AMDG
On Christmas Eve 1968 we saw live on television Apollo 8 circling the moon (see https://www.jsonline.com/story/news/2018/12/21/50-years-ago-apollo-8-astronauts-saved-1968-genesis-reading/2301420002/). In awe the three astronauts wondered what to say to the people on earth. Finally Bill Anders, one of the three astronauts quoted Genesis 1:2-3 of the Bible. "In the beginning God created the heaven and the earth. And the earth was without form, and void; and darkness was upon the face of the deep. And the Spirit of God moved upon the face of the waters. And God said, “Let there be light”, and there was light." And God saw the light, that it was good: and God divided the light from the darkness".
Today we can go back in time and see through the James Webb Space telescope the first stars and and galaxies that God created ("Let there be light") some 200-400 million light years after the Big Bang, a short period in cosmic terms.
For years the Hubble Space Telescope was state of the art in viewing the heavens. Since the telescope was in orbit around the earth in outer space, it was free of random lights and other interferrence. In 2021 the more modern James Webb Space Telescope was launched a million miles into space, now the largest and most powerful space telescope. One of the first photographs released this past summer (2022) is the above star cluster. It covers an area of the sky the size of a speck of dust placed at arm length. This image peers at thousands of galaxies 4.6 billion light years distant. The James Webb Space Telescope has the ability to explore stars 13.6 billion light years away, close to the time of the Big Bang (See the Appendix). Let’s recall that a light year is the distance that light travels in one year at a speed of 186,000 miles per second.

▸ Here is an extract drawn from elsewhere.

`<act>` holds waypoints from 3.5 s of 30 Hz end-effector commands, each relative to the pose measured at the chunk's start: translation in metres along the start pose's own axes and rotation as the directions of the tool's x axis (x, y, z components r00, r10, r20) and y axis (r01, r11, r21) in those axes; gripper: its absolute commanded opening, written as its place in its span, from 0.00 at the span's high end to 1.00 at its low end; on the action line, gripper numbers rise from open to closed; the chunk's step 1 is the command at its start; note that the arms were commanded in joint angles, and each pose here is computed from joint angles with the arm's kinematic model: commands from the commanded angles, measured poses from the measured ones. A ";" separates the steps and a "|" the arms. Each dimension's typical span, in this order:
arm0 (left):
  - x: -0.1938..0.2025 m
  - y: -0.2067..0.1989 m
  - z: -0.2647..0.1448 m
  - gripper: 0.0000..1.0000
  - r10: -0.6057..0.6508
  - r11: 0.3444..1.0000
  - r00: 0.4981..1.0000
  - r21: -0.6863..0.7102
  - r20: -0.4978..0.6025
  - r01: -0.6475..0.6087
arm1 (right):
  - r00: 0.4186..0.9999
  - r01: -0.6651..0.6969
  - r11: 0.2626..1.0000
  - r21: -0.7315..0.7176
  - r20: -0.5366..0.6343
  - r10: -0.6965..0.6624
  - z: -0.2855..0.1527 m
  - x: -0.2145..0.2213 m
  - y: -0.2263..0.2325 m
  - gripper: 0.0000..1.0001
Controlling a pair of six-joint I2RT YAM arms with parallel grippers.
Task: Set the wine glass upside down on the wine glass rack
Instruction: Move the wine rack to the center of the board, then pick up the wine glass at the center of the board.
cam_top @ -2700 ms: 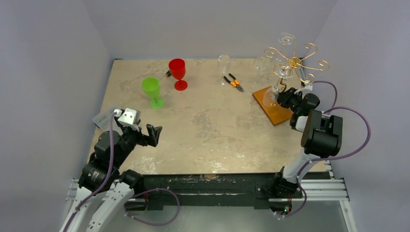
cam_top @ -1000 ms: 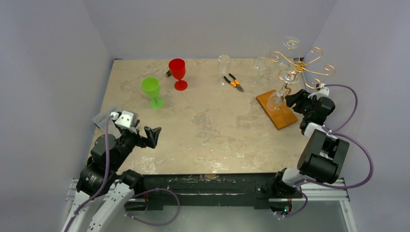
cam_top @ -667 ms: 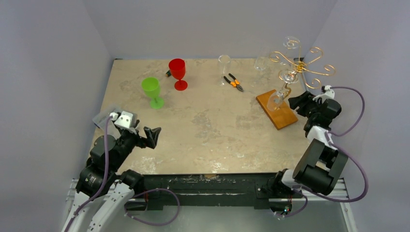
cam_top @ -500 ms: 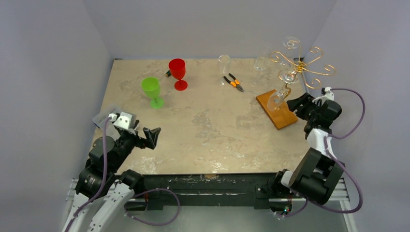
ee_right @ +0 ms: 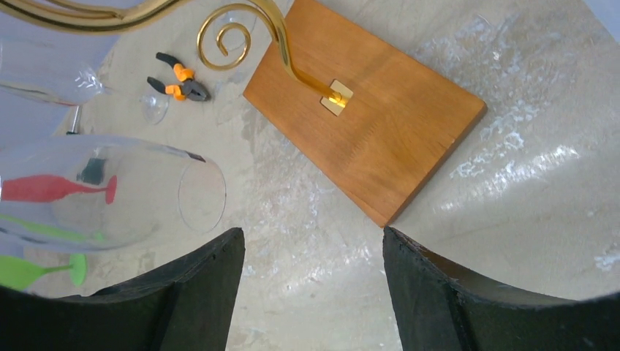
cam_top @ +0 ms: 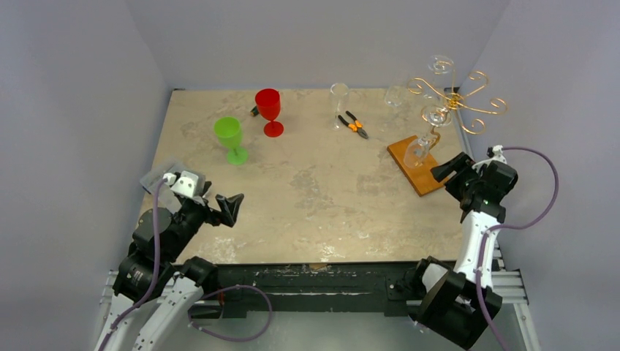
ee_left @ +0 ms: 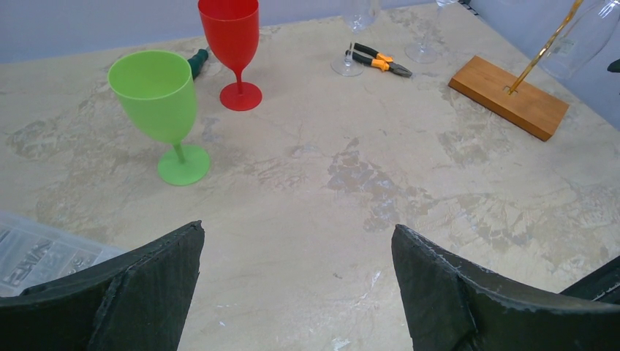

It is estimated that there are 100 billion galaxies in the universe and there are typically 100 billion stars in each galaxy. Our own Milky Way Galaxy is just one of them. That means over 10,000,000,000,000,000,000,000 stars in the universe. Our sun is one of them, just an average star, not very big and not very small. It warms our earth through thermonuclear reactions involving the fusion of hydrogen atoms into helium, equivalent to thousands of devastating hydrogen bomb explosions per second. Could some of these stars have solar systems with planets having life like our earth? How awesome and immense is the universe that God created! For some fascinating images and description go to www.youtube.com and search for James Webb Space Telescope 60 Minutes. See also
https://www.kofc.org/en/news-room/columbia/2023/april/in-the-beginning.html.
Michael Menzel, a
member of the Knights of Columbus since 2012.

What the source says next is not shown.